*WHAT YOU ARE ASKED TO DO:*
From the first line to the last, output the records exactly and drop any images.

(Collected data entries)
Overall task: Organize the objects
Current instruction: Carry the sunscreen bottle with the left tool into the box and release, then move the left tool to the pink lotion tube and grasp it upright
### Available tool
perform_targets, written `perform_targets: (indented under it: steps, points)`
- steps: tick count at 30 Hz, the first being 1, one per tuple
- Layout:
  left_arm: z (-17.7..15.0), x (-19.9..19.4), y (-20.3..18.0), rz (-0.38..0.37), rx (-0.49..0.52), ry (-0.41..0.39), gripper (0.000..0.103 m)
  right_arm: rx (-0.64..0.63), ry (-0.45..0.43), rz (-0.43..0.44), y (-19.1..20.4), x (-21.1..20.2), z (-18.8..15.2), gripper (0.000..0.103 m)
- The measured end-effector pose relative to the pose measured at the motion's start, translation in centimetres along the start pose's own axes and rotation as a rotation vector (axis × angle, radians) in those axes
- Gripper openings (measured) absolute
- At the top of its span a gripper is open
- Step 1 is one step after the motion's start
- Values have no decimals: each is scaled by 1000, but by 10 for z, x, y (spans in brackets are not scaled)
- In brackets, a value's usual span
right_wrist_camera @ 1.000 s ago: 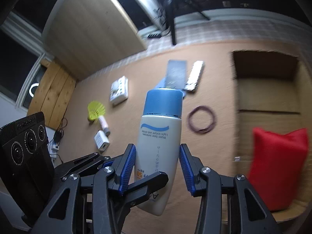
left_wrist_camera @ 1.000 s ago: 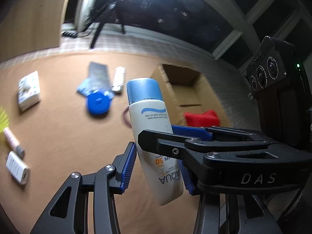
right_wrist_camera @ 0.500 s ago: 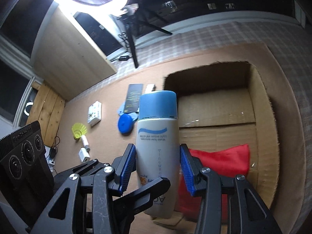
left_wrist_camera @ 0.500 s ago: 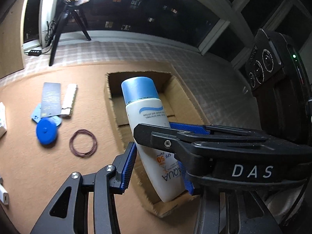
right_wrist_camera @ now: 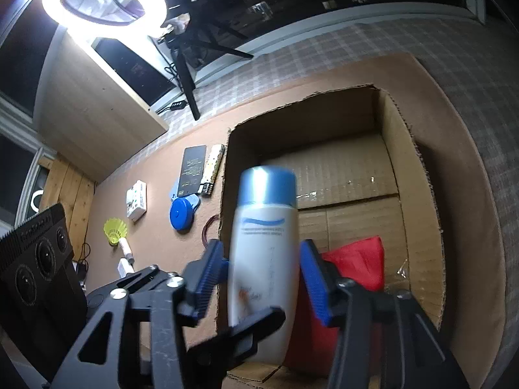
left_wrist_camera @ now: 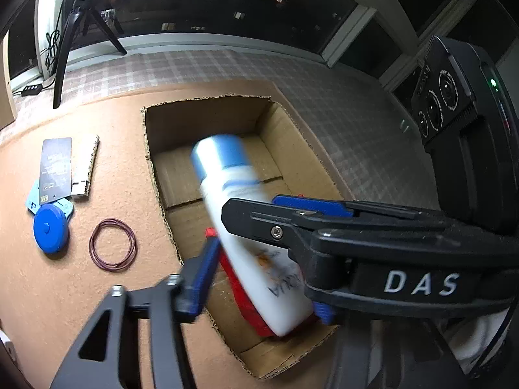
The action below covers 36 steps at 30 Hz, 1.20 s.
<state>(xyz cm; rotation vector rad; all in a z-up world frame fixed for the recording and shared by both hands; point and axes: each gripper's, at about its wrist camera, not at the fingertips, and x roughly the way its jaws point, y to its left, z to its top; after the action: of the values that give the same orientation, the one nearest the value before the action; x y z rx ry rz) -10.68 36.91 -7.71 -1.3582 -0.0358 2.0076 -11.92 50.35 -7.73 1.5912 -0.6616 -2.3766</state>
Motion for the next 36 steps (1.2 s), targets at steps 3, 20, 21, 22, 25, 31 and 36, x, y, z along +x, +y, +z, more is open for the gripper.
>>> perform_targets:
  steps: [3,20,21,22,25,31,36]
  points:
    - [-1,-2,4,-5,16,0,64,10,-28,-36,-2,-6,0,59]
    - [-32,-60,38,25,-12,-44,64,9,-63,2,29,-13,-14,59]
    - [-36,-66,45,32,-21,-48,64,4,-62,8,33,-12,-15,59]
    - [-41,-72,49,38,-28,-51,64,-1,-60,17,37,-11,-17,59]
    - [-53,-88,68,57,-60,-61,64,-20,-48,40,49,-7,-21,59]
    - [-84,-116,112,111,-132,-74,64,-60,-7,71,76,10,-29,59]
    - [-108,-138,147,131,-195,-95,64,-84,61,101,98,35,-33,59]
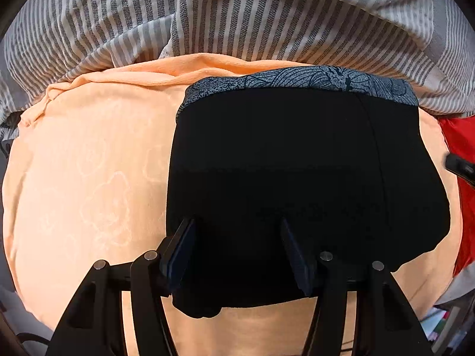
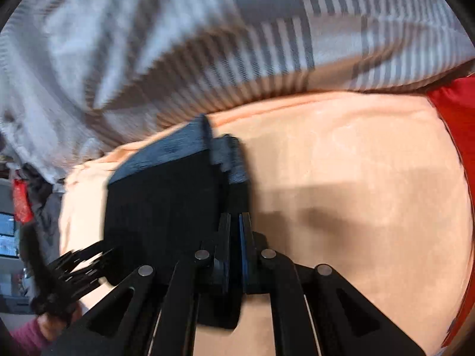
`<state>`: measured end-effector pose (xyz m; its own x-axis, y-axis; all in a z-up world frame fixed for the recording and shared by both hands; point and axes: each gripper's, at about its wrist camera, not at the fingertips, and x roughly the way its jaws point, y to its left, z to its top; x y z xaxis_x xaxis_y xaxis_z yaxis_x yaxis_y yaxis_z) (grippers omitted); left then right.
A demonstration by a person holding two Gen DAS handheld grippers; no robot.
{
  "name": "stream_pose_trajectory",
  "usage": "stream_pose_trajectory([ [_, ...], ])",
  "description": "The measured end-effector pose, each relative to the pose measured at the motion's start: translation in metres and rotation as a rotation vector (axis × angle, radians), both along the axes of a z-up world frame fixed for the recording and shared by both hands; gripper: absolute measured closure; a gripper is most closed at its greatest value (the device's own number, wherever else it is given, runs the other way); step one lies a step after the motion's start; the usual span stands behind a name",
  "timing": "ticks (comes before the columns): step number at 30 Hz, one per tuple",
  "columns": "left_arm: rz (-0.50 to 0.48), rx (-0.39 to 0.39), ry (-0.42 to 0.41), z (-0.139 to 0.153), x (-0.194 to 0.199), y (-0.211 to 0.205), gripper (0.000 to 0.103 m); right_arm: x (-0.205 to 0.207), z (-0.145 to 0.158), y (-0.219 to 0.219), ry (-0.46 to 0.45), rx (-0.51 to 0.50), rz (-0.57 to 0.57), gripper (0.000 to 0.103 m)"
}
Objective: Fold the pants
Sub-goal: 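Fold the trousers over onto themselves and open both grippers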
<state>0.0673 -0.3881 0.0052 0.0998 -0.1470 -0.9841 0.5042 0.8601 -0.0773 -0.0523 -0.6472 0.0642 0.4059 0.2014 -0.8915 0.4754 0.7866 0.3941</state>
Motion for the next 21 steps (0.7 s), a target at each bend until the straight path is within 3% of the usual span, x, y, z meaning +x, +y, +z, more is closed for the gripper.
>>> stream_pose_trajectory([
  [3,0.002,0.005,-0.006,0.000,-0.001,0.000,0.043,-0.012,0.008,0.028,-0.015,-0.012,0.068,0.096],
  [6,0.000,0.008,-0.006,0.000,-0.001,-0.001,0.043,-0.016,-0.014,0.048,0.073,-0.017,0.121,0.096],
  [8,-0.007,0.012,-0.003,0.000,-0.001,-0.001,0.043,-0.023,-0.033,0.048,0.131,0.007,0.094,0.097],
  [10,-0.019,0.018,-0.012,0.000,-0.003,-0.003,0.042,-0.030,-0.039,0.042,0.130,0.041,0.051,0.097],
  [21,-0.015,0.023,-0.011,0.000,-0.002,-0.003,0.042,-0.039,-0.041,0.042,0.172,0.019,0.056,0.096],
])
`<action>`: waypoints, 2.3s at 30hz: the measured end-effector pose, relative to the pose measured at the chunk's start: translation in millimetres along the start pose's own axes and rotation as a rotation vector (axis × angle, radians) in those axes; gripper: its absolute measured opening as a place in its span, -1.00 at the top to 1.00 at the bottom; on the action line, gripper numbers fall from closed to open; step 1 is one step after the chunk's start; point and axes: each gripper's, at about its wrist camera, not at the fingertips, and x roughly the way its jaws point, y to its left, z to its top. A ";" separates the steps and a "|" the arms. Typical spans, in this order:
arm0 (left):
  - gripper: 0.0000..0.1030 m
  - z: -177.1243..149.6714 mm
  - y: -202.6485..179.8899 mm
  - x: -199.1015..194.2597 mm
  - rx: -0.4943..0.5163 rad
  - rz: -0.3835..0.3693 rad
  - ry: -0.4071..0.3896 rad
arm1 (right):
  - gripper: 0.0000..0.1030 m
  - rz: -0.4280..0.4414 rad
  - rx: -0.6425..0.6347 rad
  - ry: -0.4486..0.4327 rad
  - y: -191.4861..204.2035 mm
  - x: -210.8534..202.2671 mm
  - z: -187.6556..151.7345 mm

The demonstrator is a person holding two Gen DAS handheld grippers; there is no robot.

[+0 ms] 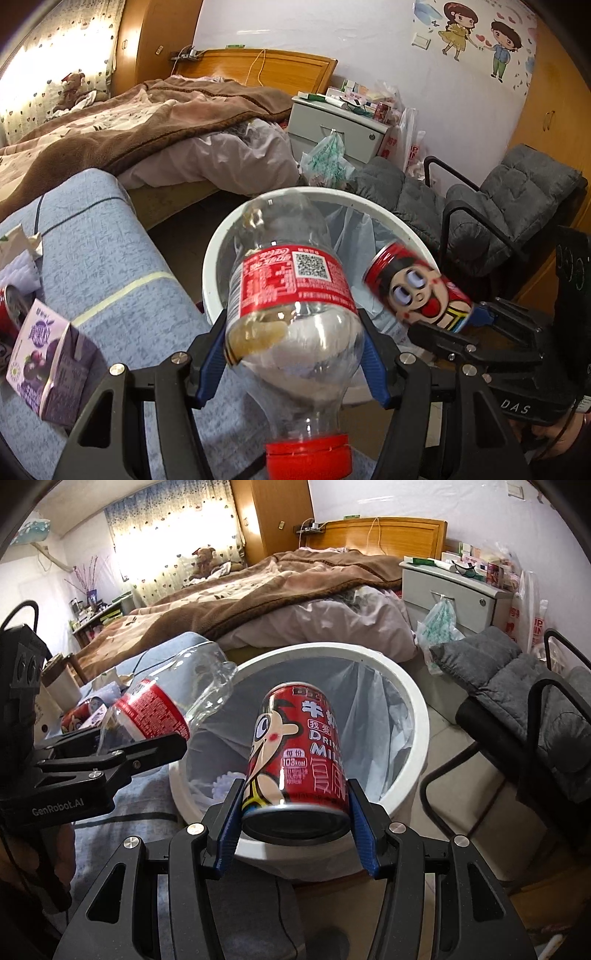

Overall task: Collect trash
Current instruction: 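Carry bottle and can over the bin and open both grippers to drop them, then grasp the purple juice box with the right gripper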

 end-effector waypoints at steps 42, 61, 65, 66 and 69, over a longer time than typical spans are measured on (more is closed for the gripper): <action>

*ANSWER TO THE EXERCISE:*
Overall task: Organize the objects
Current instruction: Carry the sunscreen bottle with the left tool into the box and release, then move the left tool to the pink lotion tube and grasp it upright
### Available tool
perform_targets, written `perform_targets: (indented under it: steps, points)`
- steps: tick count at 30 Hz, the first being 1, one per tuple
- Layout:
  left_arm: z (-17.7..15.0), x (-19.9..19.4), y (-20.3..18.0), rz (-0.38..0.37), rx (-0.49..0.52), ry (-0.41..0.39), gripper (0.000..0.103 m)
  right_arm: rx (-0.64..0.63), ry (-0.45..0.43), rz (-0.43..0.44), y (-19.1..20.4), x (-21.1..20.2), z (-18.8..15.2), gripper (0.000..0.103 m)
- The measured end-effector pose relative to the pose measured at the motion's start, translation in centimetres along the start pose's own axes and rotation as a rotation vector (axis × angle, radians) in those axes
- Gripper openings (measured) absolute
- At the top of its span a gripper is open
- Step 1 is one step after the motion's start
- Values have no decimals: each is scaled by 1000, but by 10 for z, x, y (spans in brackets are not scaled)
- In brackets, a value's usual span
right_wrist_camera @ 1.000 s ago: 
left_wrist_camera @ 1.000 s ago: 
right_wrist_camera @ 0.500 s ago: 
left_wrist_camera @ 0.500 s ago: 
right_wrist_camera @ now: 
left_wrist_camera @ now: 
The action below covers 36 steps at 30 Hz, 1.20 s.
<state>(xyz cm; rotation vector rad; all in a z-up world frame fixed for the recording and shared by both hands; point and axes: each gripper's, at about its wrist camera, not at the fingertips, and x roughly the way its jaws point, y to its left, z to its top; after the action: of the values that give the same orientation, the one nearest the value before the action; x y z rx ry rz) -10.68 36.91 -7.71 -1.3582 -0.0358 2.0076 -11.92 50.35 -7.73 1.5912 -0.6616 -2.3766</state>
Motion for the next 36 steps (1.2 s), targets at steps 3, 20, 21, 22, 25, 31 and 36, x, y, z along +x, +y, +z, more is open for the gripper.
>>> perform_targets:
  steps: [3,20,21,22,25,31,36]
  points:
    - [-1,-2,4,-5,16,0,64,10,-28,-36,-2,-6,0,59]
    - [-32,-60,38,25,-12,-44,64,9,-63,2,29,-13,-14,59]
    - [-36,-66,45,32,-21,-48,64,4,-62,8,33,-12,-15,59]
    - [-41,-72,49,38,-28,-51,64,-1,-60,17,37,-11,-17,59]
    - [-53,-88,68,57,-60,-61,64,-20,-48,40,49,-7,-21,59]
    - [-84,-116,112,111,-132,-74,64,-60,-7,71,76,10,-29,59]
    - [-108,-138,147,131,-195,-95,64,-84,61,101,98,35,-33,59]
`<state>`: measured end-effector pose (xyz m; its own x-axis, y-axis; all in a z-up world frame fixed for the recording and shared by both hands; point and axes: each gripper's, at about its wrist camera, not at the fingertips, and x roughly the way its jaws point, y to its left, z to its top; x y z xaxis_x xaxis_y xaxis_z yaxis_x yaxis_y yaxis_z) (grippers omitted); left then right.
A demonstration by a person holding two Gen DAS handheld grippers; no robot.
{
  "name": "stream_pose_trajectory",
  "usage": "stream_pose_trajectory([ [_, ...], ])",
  "description": "The measured end-effector pose, each relative to the pose measured at the motion's start: translation in metres and rotation as a rotation vector (axis × angle, radians), both along the axes of a z-up world frame fixed for the recording and shared by both hands; gripper: absolute measured closure; a gripper is most closed at its greatest value (the device's own number, wherever else it is given, runs the other way); step one lies a step after the motion's start; the usual span stands behind a name",
  "timing": "ticks (comes before the columns): step number at 30 Hz, one per tuple",
  "columns": "left_arm: rz (-0.50 to 0.48), rx (-0.39 to 0.39), ry (-0.42 to 0.41), z (-0.139 to 0.153), x (-0.194 to 0.199), y (-0.211 to 0.205), gripper (0.000 to 0.103 m); right_arm: x (-0.205 to 0.207), z (-0.145 to 0.158), y (-0.219 to 0.219), ry (-0.46 to 0.45), rx (-0.51 to 0.50), rz (-0.57 to 0.57), gripper (0.000 to 0.103 m)"
}
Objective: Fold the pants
Sub-goal: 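Fold the trousers over onto themselves and open both grippers
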<state>0.0673 -0.3881 0.0052 0.0998 -0.1470 -0.9841 0.5042 0.8601 -0.0773 -0.0523 -0.6472 0.0642 0.4059 0.2014 -0.8915 0.4754 0.7866 0.3941</state>
Motion for the next 21 steps (0.7 s), a target at each bend until the straight path is within 3% of the usual span, x, y, z meaning +x, +y, +z, more is closed for the gripper.
>>> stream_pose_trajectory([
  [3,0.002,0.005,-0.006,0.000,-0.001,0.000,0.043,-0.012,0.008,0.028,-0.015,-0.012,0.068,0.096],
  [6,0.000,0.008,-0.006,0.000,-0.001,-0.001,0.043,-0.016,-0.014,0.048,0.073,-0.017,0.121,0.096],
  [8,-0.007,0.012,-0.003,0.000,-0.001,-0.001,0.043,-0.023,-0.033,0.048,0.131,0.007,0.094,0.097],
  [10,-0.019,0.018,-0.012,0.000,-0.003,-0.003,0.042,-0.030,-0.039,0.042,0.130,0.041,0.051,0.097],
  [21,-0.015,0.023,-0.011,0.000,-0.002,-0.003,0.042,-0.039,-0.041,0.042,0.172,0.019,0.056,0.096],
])
`<action>`: waypoints, 2.3s at 30hz: the measured end-effector pose, relative to the pose measured at the chunk's start: translation in millimetres along the start pose's own axes and rotation as a rotation vector (axis × angle, radians) in those axes; gripper: its absolute measured opening as a place in its span, -1.00 at the top to 1.00 at the bottom; on the action line, gripper numbers fall from closed to open; step 1 is one step after the chunk's start; point and axes: each gripper's, at about its wrist camera, not at the fingertips, and x roughly the way its jaws point, y to its left, z to its top. A ";" separates the steps and a "|" the arms. Typical spans, in this order:
arm0 (left):
  - gripper: 0.0000..0.1030 m
  - z: -177.1243..149.6714 mm
  - y: -202.6485..179.8899 mm
  - x: -199.1015..194.2597 mm
  - rx: -0.4943..0.5163 rad
  - rz: -0.3835..0.3693 rad
  - ry: -0.4071..0.3896 rad
arm1 (right):
  - gripper: 0.0000..0.1030 m
  - rz: -0.4280..0.4414 rad
  - rx: -0.6425..0.6347 rad
  - ry: -0.4486..0.4327 rad
  - y: -191.4861..204.2035 mm
  - x: -210.8534..202.2671 mm
  - z: -187.6556..151.7345 mm

The demonstrator is a person holding two Gen DAS handheld grippers; there is no robot.

[+0 ms] 

Overall task: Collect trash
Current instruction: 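Carry bottle and can over the bin and open both grippers to drop them, then grasp the purple juice box with the right gripper
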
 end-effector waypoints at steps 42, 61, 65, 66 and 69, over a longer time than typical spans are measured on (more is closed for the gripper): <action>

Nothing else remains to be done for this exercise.